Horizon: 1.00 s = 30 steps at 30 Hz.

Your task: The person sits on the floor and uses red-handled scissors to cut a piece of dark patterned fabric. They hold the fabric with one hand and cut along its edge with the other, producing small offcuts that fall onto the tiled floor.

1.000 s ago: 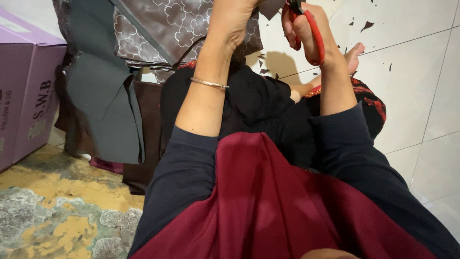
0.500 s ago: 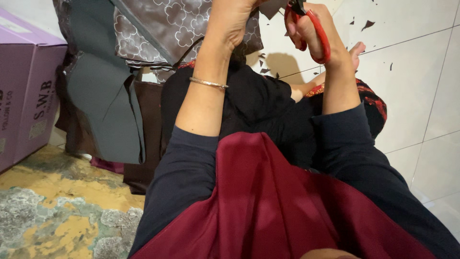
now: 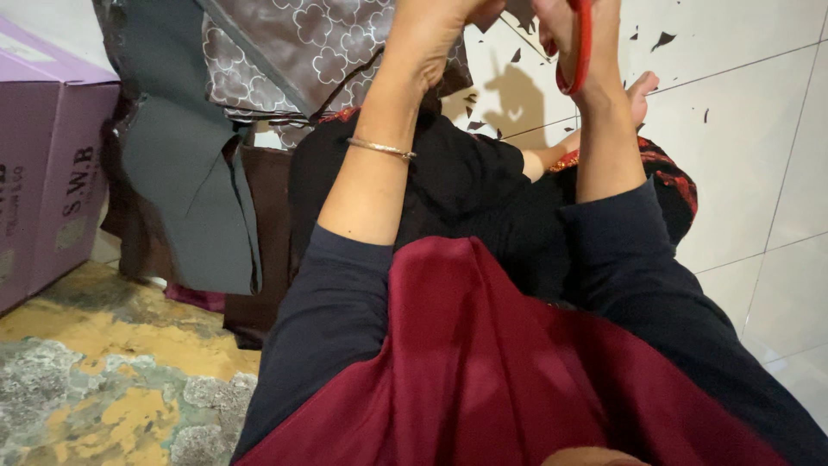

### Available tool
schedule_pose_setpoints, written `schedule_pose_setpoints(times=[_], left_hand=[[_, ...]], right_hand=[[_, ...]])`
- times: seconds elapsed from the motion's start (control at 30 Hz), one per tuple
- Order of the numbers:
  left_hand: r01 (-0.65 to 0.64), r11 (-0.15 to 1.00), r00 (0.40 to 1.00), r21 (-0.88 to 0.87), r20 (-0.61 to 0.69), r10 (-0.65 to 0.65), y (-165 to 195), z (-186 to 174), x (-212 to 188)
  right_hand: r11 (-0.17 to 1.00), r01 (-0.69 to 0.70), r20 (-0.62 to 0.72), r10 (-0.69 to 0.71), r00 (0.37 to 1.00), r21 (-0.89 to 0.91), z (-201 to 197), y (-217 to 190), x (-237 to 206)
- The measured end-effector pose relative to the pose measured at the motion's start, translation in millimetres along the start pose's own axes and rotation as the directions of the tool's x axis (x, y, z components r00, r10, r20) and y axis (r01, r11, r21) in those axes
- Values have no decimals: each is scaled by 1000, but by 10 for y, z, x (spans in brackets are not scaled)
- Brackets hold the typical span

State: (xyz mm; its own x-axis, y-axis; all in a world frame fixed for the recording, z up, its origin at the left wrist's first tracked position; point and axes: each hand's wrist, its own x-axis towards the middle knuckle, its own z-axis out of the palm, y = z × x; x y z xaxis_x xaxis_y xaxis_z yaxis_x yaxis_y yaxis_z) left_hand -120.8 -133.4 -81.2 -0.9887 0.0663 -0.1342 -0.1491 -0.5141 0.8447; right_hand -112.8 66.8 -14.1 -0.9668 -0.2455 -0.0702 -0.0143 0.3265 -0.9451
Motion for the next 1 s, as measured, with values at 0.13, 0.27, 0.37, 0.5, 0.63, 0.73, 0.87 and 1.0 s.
schedule_pose_setpoints(times=[0.13, 0.27, 0.37, 0.5, 0.63, 0.73, 0.87, 1.0], left_hand=[[108, 994, 982, 29, 155, -111, 99, 163, -82], [116, 991, 968, 65, 215, -127, 101, 192, -119], [211, 970, 975, 123, 45, -218, -13, 150, -59], [197, 978, 978, 61, 59, -201, -229, 56, 14], [212, 975, 977, -70, 18, -211, -372, -28, 61], [255, 957, 967, -142, 7, -256, -415, -51, 92], [300, 943, 954, -142, 24, -300, -401, -88, 124], [120, 991, 993, 61, 18, -121, -410, -97, 134]], right_hand=[[961, 16, -47, -3, 999, 275, -46, 175, -59], [980, -6, -100, 27, 995, 199, -53, 215, -85], [993, 4, -94, 7, 996, 116, -86, 217, -128], [992, -4, -108, 18, 994, 127, -122, 279, -119], [966, -37, -145, 76, 987, 256, -152, 308, -73], [987, -100, -69, 109, 992, 122, -119, 214, -103], [986, -166, 11, 166, 986, -17, -45, -17, -96], [991, -124, 51, 122, 991, 46, -30, -170, -70]])
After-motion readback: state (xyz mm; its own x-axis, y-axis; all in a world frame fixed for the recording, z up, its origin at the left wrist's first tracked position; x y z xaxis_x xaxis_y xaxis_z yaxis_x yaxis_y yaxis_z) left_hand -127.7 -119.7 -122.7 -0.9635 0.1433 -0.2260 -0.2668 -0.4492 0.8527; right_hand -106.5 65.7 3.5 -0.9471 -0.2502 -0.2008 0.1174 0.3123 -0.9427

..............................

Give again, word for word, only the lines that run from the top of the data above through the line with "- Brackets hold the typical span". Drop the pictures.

Horizon: 1.00 s = 30 steps at 30 Hz.

Your task: The person sits on the floor and uses red-handled scissors to cut a piece of dark patterned fabric. They hold the fabric with one hand and cut along its edge with the other, producing small offcuts that fall onto the tiled floor.

1.000 s ago: 
0.500 s ago: 
now: 

### Available tool
schedule_pose_setpoints, written `schedule_pose_setpoints(times=[_], left_hand=[[_, ...]], right_hand=[[_, ...]])`
- times: seconds elapsed from the motion's start (control at 30 Hz), one per tuple
- Order of the numbers:
  left_hand: r01 (-0.65 to 0.64), r11 (-0.15 to 1.00), r00 (0.40 to 1.00), r21 (-0.88 to 0.87), r20 (-0.61 to 0.69), r10 (-0.65 to 0.65), y (-165 to 195), z (-186 to 174), x (-212 to 188)
  right_hand: r11 (-0.17 to 1.00), r01 (-0.69 to 0.70), r20 (-0.62 to 0.72), r10 (-0.69 to 0.71), r00 (0.37 to 1.00), r21 (-0.89 to 0.91), z (-201 to 197), y (-217 to 190), x (-237 to 206)
- The measured end-effector pose relative to the pose measured at the motion's start, translation in millimetres along the start pose's own axes and rotation as the directions of the tool's x axis (x, y, z components r00, r10, r20) and y axis (r01, r11, r21) in those axes
- Values have no decimals: each is scaled by 1000, but by 10 for y, z, x (spans in brackets are not scaled)
- Brackets hold the typical span

For this exercise, nothing more remains to be given.